Show every line of the data where the word "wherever" can be found.

[Information Boundary: Start]

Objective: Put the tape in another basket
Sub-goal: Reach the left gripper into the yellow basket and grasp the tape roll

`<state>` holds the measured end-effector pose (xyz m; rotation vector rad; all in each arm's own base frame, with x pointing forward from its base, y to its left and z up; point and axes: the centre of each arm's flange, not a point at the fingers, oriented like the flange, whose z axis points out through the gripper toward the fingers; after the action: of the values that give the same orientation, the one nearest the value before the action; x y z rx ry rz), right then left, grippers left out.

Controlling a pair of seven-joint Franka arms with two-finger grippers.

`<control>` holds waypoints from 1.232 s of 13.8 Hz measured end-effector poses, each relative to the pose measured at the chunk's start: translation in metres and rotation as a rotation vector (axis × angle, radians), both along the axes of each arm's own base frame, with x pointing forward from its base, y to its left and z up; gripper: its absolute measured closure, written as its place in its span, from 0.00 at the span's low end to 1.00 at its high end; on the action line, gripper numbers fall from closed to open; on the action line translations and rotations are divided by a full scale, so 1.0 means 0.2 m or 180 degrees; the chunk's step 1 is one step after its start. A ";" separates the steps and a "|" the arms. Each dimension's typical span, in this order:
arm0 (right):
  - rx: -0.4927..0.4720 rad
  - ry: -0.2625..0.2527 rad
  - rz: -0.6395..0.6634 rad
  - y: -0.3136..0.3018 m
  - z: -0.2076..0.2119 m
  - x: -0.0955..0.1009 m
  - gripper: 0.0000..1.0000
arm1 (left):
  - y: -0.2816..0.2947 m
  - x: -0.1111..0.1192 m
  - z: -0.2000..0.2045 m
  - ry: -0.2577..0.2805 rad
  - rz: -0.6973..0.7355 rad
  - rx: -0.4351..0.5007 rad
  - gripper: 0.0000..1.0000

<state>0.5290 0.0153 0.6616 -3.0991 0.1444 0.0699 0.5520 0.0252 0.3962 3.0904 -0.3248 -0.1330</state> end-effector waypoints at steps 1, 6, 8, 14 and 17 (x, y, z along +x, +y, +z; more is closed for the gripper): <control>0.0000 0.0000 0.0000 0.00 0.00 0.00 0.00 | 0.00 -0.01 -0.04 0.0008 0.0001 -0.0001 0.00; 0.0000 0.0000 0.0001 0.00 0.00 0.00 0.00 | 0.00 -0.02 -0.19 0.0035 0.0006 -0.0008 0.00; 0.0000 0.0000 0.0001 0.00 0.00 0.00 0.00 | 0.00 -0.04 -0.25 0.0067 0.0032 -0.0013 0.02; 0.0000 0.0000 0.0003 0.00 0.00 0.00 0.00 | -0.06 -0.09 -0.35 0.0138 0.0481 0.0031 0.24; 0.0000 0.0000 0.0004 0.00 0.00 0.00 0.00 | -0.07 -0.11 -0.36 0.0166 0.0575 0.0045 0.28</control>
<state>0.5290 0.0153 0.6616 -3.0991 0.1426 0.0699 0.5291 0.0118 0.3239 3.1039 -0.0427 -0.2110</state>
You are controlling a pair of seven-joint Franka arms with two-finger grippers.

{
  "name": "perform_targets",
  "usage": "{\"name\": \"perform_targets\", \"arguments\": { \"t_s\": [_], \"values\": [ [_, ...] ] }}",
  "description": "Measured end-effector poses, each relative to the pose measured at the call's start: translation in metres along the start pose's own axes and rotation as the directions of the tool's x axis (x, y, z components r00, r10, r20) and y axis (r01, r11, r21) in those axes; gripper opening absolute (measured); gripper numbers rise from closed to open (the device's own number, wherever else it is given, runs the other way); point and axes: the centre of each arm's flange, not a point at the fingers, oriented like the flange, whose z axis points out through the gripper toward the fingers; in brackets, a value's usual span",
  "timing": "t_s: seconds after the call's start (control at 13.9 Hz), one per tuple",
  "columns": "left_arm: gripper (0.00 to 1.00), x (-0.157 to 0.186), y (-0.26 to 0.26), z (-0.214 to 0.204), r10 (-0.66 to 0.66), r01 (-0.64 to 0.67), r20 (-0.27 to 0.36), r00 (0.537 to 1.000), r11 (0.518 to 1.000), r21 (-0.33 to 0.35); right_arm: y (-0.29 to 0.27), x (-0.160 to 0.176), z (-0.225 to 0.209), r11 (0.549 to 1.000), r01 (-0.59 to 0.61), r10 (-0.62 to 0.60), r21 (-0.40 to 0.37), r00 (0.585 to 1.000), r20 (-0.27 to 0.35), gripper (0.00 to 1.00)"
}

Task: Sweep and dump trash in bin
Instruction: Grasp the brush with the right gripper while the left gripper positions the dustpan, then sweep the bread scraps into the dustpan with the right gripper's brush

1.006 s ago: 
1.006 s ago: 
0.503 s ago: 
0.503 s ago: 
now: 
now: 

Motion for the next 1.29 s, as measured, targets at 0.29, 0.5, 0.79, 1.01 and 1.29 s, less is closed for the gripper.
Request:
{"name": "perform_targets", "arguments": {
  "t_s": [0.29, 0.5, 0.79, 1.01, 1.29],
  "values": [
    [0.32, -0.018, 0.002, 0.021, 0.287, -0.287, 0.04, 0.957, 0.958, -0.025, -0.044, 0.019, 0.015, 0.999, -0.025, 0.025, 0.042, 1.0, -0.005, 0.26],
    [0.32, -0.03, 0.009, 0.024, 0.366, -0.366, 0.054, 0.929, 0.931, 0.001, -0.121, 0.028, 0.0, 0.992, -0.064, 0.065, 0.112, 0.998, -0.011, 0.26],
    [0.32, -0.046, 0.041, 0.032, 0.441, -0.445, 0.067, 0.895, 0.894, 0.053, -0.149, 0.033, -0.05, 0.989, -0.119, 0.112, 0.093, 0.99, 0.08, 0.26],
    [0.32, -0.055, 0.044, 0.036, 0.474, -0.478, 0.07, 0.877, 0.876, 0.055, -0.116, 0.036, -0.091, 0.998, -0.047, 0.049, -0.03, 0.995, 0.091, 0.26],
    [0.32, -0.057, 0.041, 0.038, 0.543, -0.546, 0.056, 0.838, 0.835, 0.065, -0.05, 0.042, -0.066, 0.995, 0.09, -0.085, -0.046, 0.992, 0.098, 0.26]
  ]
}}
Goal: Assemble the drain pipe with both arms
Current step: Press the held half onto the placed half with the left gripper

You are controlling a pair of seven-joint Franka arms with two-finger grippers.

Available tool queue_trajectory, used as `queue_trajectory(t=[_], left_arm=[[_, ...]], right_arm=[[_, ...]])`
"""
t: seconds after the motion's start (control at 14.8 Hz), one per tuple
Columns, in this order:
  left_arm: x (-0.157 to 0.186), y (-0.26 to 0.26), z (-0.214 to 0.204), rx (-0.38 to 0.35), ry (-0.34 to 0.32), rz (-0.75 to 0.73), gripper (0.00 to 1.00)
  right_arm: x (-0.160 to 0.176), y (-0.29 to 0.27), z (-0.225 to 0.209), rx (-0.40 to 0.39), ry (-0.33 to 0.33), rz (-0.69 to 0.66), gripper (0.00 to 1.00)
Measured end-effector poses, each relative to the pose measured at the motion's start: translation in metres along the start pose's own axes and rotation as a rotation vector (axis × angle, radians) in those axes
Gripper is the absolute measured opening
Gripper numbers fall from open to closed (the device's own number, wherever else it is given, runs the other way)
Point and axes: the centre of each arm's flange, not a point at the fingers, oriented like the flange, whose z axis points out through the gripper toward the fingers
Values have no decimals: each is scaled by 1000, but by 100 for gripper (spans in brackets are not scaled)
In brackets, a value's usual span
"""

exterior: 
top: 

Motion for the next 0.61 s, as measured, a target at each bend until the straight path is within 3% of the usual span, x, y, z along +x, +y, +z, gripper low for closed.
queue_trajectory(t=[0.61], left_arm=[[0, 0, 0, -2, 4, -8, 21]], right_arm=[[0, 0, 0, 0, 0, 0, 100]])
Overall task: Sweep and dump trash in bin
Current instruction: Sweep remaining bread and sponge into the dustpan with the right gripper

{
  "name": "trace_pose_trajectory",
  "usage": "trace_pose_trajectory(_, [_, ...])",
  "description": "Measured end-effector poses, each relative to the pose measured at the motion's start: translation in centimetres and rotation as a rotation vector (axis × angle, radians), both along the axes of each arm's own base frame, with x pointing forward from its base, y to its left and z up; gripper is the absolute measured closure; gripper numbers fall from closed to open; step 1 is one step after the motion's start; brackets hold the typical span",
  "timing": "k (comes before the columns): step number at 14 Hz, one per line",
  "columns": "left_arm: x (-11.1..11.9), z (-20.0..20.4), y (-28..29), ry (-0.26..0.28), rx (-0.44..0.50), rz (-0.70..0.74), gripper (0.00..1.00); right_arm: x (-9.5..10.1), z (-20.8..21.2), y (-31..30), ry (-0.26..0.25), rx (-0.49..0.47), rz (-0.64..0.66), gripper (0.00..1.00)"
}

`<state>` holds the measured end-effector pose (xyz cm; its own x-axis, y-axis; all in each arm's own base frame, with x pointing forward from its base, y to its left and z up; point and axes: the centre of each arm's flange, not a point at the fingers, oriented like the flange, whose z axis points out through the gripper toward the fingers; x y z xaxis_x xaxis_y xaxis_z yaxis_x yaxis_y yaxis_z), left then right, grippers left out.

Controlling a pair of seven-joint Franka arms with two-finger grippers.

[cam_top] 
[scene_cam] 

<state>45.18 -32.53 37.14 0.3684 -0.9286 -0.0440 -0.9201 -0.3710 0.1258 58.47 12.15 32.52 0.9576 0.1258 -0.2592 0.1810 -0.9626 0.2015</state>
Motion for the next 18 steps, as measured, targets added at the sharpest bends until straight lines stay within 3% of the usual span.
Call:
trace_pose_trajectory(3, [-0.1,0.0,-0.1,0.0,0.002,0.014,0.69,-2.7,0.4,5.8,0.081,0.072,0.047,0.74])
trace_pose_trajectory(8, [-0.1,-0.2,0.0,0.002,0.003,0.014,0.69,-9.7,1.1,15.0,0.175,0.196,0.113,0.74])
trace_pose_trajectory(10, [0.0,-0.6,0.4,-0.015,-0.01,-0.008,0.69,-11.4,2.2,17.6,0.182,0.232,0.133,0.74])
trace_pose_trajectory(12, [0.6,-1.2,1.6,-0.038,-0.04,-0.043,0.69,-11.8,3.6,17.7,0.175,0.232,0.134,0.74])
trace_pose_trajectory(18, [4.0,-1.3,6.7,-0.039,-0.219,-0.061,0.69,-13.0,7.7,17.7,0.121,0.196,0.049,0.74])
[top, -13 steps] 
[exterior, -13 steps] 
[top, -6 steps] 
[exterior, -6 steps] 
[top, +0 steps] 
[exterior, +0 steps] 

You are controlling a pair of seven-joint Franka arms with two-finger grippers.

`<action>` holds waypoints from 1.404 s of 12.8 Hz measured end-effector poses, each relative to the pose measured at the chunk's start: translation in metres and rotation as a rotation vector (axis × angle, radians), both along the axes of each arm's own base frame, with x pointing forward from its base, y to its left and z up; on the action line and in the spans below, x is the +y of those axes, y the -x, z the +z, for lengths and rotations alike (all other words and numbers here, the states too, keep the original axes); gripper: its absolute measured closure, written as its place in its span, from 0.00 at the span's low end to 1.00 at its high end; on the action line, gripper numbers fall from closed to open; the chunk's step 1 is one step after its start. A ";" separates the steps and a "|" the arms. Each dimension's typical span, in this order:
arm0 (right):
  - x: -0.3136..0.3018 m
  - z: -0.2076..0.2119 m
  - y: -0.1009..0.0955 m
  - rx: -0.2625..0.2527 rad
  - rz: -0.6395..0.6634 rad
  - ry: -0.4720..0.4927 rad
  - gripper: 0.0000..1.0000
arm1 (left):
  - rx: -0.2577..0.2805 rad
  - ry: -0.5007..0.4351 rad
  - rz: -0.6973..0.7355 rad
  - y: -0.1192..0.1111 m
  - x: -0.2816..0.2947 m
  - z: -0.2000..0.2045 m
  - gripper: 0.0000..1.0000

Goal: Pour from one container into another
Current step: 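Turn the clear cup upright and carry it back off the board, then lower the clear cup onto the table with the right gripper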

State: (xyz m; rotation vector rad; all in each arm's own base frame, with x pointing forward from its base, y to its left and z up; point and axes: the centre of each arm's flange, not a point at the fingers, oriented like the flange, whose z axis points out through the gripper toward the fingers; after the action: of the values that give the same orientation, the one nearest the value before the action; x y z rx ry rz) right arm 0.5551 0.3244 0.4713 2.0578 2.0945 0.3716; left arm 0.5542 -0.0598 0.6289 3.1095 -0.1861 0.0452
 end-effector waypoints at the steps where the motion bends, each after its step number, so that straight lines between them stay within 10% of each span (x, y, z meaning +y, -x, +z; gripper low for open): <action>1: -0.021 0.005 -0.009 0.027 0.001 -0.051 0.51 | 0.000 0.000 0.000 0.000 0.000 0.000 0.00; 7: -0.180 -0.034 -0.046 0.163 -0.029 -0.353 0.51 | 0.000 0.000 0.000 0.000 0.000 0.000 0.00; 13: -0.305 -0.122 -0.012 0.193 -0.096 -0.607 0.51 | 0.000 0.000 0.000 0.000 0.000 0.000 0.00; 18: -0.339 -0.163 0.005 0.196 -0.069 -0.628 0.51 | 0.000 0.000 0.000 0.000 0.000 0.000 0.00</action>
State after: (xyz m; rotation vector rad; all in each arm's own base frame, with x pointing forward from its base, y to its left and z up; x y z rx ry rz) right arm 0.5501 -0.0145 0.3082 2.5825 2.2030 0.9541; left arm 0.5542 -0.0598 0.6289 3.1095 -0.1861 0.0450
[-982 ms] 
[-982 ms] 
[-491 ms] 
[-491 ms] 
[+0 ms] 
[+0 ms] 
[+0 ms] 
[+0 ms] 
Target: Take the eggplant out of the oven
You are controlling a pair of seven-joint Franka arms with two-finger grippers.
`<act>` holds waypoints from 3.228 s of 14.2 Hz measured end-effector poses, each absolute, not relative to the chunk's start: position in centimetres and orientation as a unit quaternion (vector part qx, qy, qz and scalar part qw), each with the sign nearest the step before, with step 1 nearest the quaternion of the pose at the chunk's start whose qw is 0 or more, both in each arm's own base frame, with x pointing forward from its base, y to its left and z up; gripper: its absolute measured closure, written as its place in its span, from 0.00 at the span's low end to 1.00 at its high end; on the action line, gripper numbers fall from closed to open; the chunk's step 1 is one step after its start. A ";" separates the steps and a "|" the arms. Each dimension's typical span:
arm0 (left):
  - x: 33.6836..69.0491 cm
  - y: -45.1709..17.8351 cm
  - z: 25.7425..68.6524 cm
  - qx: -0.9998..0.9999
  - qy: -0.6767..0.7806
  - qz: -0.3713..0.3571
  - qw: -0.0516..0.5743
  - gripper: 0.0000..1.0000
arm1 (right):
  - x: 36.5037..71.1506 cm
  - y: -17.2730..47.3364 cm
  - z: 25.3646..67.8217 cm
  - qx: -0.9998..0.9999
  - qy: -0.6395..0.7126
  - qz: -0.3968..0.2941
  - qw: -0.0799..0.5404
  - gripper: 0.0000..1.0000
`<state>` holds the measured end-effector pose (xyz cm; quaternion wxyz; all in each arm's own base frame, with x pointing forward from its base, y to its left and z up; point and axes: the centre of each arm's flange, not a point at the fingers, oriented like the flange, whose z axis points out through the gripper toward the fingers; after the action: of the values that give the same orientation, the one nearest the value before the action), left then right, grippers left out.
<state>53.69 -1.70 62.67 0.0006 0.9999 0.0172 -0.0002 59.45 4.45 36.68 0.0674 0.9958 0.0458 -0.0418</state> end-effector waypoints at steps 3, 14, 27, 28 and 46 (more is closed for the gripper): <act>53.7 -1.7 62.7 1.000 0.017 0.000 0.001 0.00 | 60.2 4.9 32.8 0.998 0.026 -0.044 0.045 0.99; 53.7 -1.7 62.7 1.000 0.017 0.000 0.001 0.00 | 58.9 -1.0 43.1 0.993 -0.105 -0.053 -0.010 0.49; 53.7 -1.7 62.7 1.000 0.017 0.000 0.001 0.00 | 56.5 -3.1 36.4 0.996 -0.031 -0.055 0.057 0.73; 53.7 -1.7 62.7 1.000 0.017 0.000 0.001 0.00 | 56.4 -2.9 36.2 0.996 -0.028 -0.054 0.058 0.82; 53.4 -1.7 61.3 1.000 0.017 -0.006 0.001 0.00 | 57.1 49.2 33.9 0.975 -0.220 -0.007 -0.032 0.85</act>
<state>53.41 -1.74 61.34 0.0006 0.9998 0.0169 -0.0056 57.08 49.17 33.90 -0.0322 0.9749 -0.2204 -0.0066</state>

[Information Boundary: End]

■ Response box ■
  "description": "Measured end-effector poses, each relative to the pose measured at the call's start: translation in metres along the start pose's own axes and rotation as the directions of the tool's x axis (x, y, z components r00, r10, r20) and y axis (r01, r11, r21) in those axes; gripper opening absolute (measured); gripper numbers rise from closed to open (the device's own number, wherever else it is given, runs the other way); point and axes: the centre of each arm's flange, not a point at the fingers, oriented like the flange, whose z axis points out through the gripper toward the fingers; in brackets, a value's usual span",
Gripper numbers fall from open to closed (the device's own number, wherever else it is given, runs the other way)

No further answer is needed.